Apparently there is a party happening on grown up social networks but no one is attending.

Solving for Adoption

At the core of the thought leadership, we must look at training, sponsorship and design as three individual agendas solving for adoption. The diagram below shows three audiences for each agenda in a 3X3 matrix. The 3X3 matrix can serve as a maturity model as an organization progresses from top right of the matrix to bottom left.

3x3

Training, no one flyer fits all

There is no “one size fits all” training for employees to learn how to be “social” within the enterprise. At the one end of the audience spectrum, are employees who are adept at using social media in their personal lives. These are usually (but not always) entry-level employees. They may freely share personal experiences and thoughts with hundreds (thousands?) of their friends on Facebook or followers on Twitter. This set of employees may need to learn how to be “professionally social” within a corporate environment. There is unlearning, think first, and when in doubt resist, training needed.
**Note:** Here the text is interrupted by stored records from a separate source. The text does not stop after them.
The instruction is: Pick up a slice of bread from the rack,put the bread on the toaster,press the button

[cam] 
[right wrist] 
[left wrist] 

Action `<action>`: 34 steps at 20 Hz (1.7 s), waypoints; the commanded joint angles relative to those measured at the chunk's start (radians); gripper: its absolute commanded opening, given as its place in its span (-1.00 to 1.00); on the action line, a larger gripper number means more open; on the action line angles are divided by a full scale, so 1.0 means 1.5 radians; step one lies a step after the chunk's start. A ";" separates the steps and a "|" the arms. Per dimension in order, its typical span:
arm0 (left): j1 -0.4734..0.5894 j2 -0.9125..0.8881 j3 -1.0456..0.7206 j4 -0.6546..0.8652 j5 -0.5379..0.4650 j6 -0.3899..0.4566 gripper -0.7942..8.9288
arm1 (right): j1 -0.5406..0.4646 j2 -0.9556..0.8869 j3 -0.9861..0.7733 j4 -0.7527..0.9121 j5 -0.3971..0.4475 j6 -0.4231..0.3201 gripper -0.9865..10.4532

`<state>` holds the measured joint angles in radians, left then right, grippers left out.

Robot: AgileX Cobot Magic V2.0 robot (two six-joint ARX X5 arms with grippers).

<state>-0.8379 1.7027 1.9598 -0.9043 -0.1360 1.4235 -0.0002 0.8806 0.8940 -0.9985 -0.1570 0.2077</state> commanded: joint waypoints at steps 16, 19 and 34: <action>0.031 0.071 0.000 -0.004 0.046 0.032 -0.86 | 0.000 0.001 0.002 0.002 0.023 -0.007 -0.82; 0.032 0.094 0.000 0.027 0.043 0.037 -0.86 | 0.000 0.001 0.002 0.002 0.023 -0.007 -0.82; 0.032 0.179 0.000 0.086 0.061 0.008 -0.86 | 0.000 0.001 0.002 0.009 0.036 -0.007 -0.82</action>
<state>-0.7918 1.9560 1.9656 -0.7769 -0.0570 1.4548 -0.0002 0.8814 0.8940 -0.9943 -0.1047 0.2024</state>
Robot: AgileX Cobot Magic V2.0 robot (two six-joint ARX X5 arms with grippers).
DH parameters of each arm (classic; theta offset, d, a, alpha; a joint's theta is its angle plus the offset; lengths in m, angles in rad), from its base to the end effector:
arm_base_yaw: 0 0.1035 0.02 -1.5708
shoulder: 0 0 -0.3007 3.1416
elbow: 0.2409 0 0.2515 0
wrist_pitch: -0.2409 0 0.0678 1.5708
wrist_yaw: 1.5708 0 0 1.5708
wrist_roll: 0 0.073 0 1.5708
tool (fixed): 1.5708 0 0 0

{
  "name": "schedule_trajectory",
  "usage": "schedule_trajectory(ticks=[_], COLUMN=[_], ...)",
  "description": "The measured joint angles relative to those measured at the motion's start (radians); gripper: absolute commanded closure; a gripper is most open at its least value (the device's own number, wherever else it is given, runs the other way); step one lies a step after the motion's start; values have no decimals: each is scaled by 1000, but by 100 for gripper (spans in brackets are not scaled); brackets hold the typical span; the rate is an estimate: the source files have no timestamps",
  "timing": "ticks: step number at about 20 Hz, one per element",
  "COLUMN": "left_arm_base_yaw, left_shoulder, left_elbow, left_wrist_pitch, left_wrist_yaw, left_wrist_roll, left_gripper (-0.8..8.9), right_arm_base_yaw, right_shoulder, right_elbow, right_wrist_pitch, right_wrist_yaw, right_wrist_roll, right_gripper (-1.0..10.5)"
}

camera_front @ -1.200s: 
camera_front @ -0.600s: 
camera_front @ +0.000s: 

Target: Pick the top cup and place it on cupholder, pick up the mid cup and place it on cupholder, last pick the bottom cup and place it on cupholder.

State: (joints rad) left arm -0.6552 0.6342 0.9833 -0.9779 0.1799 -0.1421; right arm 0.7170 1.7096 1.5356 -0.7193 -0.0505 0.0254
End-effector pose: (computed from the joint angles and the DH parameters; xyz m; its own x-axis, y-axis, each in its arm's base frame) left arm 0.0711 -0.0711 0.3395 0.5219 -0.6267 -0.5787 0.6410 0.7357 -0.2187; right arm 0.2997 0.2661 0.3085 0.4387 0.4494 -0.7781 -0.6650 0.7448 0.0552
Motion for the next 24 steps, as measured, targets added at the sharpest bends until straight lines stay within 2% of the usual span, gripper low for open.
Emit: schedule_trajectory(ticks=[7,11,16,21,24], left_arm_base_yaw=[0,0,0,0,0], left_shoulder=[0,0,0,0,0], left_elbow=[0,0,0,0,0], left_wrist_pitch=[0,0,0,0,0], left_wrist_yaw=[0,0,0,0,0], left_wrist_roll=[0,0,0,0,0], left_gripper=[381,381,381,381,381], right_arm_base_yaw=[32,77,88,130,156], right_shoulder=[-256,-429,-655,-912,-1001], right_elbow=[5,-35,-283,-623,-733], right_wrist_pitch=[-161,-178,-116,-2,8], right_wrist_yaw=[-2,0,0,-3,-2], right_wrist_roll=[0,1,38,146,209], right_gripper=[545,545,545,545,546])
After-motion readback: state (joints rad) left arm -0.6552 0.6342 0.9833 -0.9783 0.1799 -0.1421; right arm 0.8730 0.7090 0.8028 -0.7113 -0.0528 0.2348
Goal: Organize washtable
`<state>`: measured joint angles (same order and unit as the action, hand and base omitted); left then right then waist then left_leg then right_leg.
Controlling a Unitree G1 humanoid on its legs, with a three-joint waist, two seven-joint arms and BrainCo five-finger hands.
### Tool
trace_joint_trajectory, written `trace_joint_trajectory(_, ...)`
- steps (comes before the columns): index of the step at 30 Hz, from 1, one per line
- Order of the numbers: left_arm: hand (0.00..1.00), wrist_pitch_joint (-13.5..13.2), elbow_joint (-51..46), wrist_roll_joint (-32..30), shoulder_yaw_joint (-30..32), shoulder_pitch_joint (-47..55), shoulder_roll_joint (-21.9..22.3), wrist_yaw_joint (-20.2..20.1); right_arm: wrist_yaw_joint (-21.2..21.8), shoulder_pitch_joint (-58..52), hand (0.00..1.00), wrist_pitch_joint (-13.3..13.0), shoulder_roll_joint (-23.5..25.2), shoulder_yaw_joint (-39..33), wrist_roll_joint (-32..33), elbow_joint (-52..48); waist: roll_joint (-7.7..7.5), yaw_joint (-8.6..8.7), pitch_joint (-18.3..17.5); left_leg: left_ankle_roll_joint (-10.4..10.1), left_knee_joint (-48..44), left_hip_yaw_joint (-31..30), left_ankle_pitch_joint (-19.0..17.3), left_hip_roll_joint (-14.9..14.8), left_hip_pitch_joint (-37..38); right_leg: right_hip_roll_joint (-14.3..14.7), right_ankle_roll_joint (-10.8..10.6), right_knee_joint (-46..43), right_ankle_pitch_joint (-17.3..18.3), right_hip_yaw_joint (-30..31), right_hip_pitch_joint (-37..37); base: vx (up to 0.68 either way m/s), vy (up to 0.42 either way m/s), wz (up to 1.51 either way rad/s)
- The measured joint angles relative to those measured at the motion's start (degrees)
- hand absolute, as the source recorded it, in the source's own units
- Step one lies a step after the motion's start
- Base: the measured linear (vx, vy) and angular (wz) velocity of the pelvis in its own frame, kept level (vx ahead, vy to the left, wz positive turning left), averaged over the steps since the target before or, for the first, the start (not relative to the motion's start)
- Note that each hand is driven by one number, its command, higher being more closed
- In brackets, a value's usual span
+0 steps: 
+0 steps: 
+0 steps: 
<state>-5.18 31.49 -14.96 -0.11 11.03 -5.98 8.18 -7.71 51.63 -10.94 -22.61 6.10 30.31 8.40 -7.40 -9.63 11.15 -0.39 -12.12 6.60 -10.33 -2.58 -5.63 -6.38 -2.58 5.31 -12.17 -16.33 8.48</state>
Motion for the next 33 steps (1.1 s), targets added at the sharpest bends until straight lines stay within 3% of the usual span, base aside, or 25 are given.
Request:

In the middle of the audience spectrum training is need to inform the value of social beyond connecting people to people and content, sharing more, and the power of inviting others. For more on value beyond connecting people to people and content see “Solving for building backlash of Enterprise Social Networks” posted by Richie.

At the other end of the audience spectrum are employees who may use social media only occasionally or not at all. These are sometimes (not always) senior management. They may require a bit of handholding, and learning about specific benefits of why they should invest the time to learn something new. They also may be concerned about privacy. There is training needed to trust the platforms, learning the value of connecting to people, and benefiting by searching for and finding content in an entirely new way. This audience will not simply come to the party because they received a flyer, there is personal touch needed.
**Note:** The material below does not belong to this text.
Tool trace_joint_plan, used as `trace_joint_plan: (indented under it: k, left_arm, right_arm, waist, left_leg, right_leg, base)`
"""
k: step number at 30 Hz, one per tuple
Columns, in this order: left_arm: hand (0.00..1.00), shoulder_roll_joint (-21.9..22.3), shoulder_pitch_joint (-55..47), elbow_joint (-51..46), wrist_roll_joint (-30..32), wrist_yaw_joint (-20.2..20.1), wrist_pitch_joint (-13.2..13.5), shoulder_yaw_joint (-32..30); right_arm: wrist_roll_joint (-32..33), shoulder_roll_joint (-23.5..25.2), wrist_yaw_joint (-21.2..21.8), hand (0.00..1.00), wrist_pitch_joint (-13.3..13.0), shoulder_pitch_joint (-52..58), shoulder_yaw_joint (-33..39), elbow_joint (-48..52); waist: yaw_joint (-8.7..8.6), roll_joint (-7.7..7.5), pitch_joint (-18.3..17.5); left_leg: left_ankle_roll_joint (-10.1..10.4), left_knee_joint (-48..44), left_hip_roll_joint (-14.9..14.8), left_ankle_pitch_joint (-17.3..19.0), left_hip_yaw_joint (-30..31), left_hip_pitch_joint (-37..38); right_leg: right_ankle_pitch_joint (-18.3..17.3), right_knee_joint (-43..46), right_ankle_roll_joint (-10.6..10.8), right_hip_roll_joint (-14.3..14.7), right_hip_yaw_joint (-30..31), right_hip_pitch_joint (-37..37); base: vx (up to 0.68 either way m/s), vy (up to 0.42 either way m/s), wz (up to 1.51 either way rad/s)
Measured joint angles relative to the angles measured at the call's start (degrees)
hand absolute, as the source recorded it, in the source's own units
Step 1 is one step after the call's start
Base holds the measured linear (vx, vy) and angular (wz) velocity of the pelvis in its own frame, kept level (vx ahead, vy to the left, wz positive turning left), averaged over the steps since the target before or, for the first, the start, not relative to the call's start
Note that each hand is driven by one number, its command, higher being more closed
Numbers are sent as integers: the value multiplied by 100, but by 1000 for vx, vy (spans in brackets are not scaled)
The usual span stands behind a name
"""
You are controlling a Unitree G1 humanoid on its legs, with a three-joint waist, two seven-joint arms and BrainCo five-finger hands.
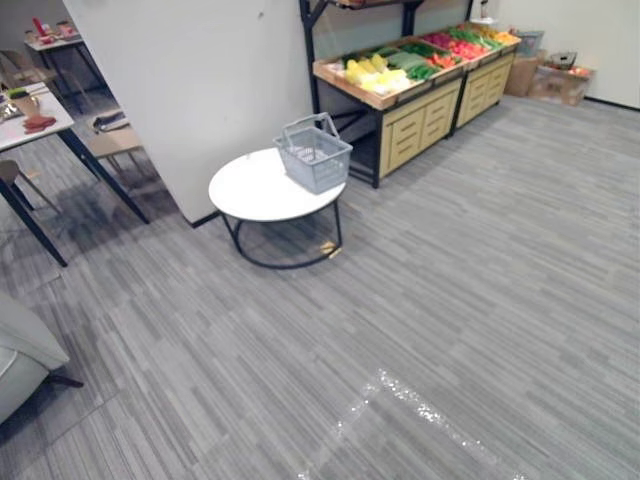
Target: Pick vegetable in the basket
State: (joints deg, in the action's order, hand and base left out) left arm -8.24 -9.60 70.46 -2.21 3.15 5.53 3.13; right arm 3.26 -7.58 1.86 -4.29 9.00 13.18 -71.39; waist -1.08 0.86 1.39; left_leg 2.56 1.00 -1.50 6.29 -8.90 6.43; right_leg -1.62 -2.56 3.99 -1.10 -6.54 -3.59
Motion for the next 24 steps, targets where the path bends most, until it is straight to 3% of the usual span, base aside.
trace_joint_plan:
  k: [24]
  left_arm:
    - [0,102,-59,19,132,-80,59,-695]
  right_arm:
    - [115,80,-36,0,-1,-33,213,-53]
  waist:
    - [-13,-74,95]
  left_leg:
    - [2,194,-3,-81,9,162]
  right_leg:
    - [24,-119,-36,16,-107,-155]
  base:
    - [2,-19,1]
Sponsorship, they must come from everywhere

Successful deployment of social media (either internally or externally) requires commitment from senior management. However senior managers are unlikely demonstrators of sponsorship for social. Demonstrating sponsorship for social means using it, and many (not all) senior managers lack the time, commitment, and authenticity (don’t take it to heart, being authentic on social is an art, even if you are an inherently authentic person) to truly be social.

Sponsors of social medial must come from all tranches of the organization. The trusted employees, and employees that are opinion leaders can demonstrate sponsorship driving adoption. The trusted must create content, celebrate others, and invite opinion leaders (many times openly). Opinion leaders must share content of others, invite the unlikely senior managers (yes, sometimes openly as well), and advocate for the value of media other than text (such as videos) by using said new media. Finally, senior managers who are seen as unlikely adopters by the masses must be authentic. The unlikely audience should upload photos (authentic photos, not the boring corporate headshots), celebrate the opinion leaders, and share information created by the trusted.
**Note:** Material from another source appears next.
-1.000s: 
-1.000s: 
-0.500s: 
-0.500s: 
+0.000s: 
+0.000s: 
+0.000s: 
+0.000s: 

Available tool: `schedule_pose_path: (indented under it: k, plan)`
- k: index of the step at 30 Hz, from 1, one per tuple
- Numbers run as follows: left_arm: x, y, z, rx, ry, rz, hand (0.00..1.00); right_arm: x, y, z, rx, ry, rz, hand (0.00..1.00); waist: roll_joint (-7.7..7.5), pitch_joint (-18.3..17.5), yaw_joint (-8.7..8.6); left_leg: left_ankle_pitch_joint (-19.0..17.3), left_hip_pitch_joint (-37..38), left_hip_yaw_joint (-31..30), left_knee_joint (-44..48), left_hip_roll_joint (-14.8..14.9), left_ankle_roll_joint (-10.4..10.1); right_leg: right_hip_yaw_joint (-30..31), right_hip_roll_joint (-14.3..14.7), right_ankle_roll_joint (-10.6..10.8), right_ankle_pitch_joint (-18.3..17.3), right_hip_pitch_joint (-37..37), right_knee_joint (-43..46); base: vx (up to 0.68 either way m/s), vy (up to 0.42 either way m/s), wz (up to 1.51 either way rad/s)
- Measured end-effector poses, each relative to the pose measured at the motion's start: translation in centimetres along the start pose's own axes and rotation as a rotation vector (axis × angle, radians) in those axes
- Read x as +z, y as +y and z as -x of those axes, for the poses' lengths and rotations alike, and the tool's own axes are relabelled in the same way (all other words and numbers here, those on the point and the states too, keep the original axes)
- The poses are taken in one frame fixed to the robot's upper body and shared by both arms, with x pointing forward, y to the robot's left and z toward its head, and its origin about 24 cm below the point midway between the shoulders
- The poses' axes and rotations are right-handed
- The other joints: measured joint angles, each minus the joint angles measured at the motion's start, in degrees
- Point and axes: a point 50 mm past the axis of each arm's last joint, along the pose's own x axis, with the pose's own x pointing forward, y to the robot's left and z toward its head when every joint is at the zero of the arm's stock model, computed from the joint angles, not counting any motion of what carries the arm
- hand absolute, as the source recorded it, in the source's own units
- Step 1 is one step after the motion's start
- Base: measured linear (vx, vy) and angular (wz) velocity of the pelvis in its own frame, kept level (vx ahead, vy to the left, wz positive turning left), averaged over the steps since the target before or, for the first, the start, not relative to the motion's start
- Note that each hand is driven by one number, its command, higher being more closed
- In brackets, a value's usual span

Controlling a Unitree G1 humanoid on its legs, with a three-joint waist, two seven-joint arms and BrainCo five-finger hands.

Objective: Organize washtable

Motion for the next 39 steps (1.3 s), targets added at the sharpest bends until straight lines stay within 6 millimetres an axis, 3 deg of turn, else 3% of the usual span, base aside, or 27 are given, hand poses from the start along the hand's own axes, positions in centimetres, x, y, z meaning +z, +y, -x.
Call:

This type of sponsorship and authentic adoption up and down the corporate ladder enables organizations to influence with sponsorship. After all, well attended parties are sponsored.

Design, customize the user experience

Inarguably, social can be separated into the believers, the voyeurs and the nay-sayers. The believers get it, and the current design of social works for them. Empower your believes, celebrate them, and hope that you can challenge them.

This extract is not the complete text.